Data provided ::

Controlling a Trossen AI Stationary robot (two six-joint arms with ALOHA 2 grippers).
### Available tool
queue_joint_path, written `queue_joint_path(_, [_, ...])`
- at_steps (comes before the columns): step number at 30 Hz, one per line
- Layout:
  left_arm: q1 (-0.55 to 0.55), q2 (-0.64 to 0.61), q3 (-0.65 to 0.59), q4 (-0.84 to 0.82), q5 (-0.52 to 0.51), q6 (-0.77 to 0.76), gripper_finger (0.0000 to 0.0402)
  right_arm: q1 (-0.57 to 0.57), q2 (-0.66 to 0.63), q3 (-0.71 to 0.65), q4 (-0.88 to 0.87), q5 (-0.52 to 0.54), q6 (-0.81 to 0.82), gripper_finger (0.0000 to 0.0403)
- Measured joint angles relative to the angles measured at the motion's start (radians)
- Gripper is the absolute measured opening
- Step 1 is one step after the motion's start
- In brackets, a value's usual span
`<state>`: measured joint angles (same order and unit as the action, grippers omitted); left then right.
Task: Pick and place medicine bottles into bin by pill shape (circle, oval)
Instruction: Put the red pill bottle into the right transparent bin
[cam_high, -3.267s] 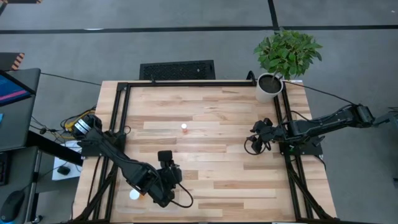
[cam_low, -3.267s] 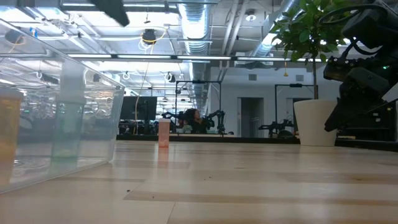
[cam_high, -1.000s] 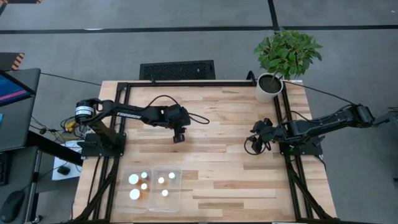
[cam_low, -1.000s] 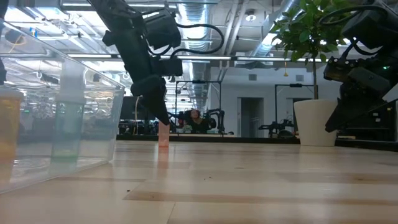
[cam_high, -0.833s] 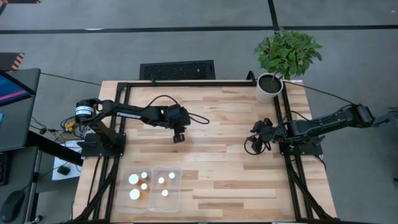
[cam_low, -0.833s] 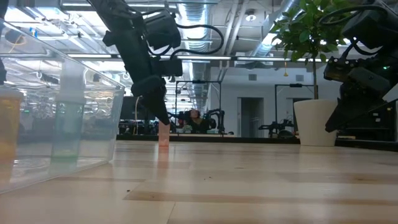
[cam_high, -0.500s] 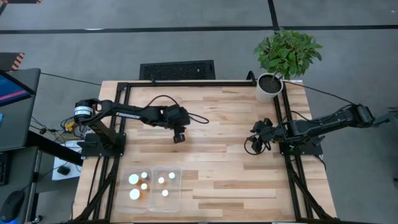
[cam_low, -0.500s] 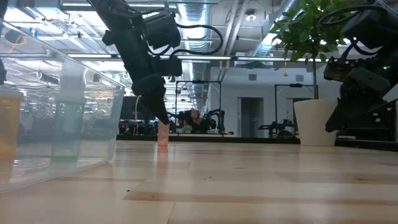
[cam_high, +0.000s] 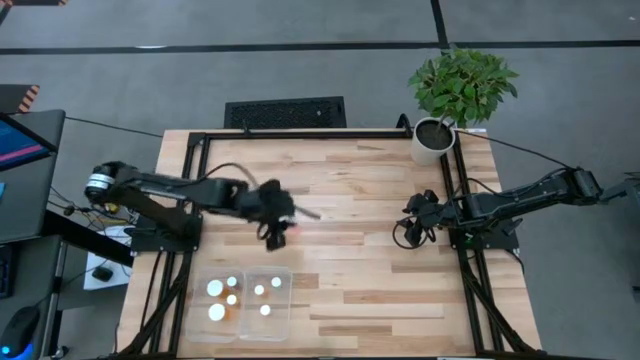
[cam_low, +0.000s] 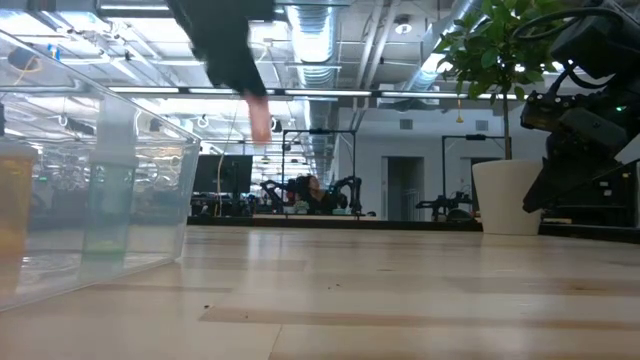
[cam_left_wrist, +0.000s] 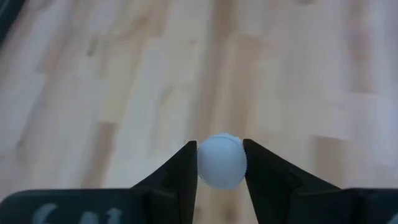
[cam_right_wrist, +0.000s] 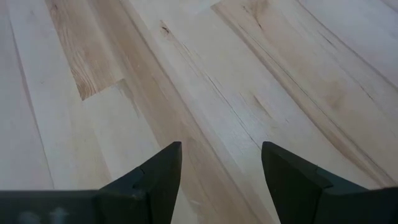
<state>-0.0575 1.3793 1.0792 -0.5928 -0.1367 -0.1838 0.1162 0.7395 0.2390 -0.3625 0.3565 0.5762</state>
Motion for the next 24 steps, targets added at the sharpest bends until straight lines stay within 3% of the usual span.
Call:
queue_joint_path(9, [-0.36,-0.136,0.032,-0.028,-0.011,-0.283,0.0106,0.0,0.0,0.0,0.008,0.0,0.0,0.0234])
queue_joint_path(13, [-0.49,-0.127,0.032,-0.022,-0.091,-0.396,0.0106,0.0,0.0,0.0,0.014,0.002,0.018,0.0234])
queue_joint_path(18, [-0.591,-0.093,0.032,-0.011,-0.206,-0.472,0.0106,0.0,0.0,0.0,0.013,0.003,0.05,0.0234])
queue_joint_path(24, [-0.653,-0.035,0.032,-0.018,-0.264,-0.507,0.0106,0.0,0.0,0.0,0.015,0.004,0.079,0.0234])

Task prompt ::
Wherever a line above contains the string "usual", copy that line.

Reply to the exercise ::
- In brackets, a value's usual span
Motion for the next 24 steps, targets added at the sharpest bends until straight lines stay within 3% of the usual span.

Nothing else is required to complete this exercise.